Review: “Into the Black,” William Meikle

Pros: Lovecraftian horror with an occasionally whimsical flair
Cons: Slightly repetitive
Rating: 4.5 out of 5

I seem to be on a roll with William Meikle books lately; they’re perfect for when I want horror, but not depressing. Into The Black: Tales of Lovecraftian Terror is a great collection of short stories in a Lovecraftian vein of cosmic horror.

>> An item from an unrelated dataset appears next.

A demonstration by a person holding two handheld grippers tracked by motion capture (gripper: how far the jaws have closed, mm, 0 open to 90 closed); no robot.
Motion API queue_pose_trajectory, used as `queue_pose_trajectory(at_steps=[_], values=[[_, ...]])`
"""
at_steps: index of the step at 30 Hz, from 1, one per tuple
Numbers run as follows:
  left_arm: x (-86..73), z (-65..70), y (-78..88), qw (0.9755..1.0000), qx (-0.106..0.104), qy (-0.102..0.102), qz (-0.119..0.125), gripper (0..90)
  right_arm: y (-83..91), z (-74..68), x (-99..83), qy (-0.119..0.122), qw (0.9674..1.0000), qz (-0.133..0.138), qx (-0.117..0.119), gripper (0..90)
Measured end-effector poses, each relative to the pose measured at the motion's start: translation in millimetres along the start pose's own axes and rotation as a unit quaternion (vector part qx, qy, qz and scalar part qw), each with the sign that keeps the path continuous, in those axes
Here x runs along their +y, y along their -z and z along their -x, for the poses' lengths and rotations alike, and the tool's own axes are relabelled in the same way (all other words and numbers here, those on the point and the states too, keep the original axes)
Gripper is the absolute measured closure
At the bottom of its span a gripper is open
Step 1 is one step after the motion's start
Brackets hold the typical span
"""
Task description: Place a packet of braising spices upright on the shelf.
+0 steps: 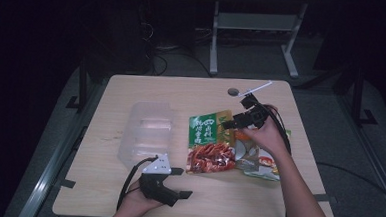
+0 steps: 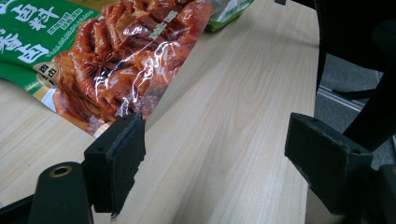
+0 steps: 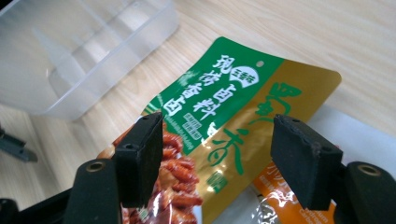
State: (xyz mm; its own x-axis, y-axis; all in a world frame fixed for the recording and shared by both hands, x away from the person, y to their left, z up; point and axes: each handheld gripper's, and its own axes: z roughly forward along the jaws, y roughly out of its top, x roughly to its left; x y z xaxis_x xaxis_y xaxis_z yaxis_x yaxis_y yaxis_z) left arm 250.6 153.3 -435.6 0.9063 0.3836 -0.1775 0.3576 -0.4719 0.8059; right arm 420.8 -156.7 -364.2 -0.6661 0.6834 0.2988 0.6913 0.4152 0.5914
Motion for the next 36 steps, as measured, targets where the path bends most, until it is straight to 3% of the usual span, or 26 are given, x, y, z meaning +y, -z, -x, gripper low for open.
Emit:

There are some strong commonalities in many of these stories. Mysterious half-heard music is a recurring theme. Odd black egg-like things that divide repeatedly and cause havoc of one kind or another show up a lot. A tarry black substance (Shoggoth) that eats people does plenty of damage. Multiple old gods lay dreaming beneath the sea. People are compelled to dance to an entrancing rhythm. Maybe the weird unexplained black eggs show up and do their replication thing a little much, but there’s still plenty of variety to keep things fresh.

There’s a scientific experiment that goes terribly wrong. There’s mysterious life found under the ice on the Antarctic Shelf. In World War II, Mi-Go threaten to obliterate London and Berlin if the war isn’t ended. A man tries to recreate the music that’s in his head.

There are a couple of different time periods represented here. There’s a tale of Romans vs. Picts, one involving the eruption of Mt. Vesuvius, and even one that takes place after climate change has started wrecking the world.

There’s a bizarre alternate-earth King Arthur, “forty-ninth holder of name and title,” who has to protect Londinium from Saxon dirigibles. (Merlin keeps making “your mother” jokes at a portly and out-of-shape Sir Lancelot.) A Christmas Eve tale sees a mysterious infection that first attacks a reindeer.

These are enjoyable tales. Sometimes people prevail–for the moment. Sometimes the world goes to hell. All in all, I look forward to reading more of Meikle’s work!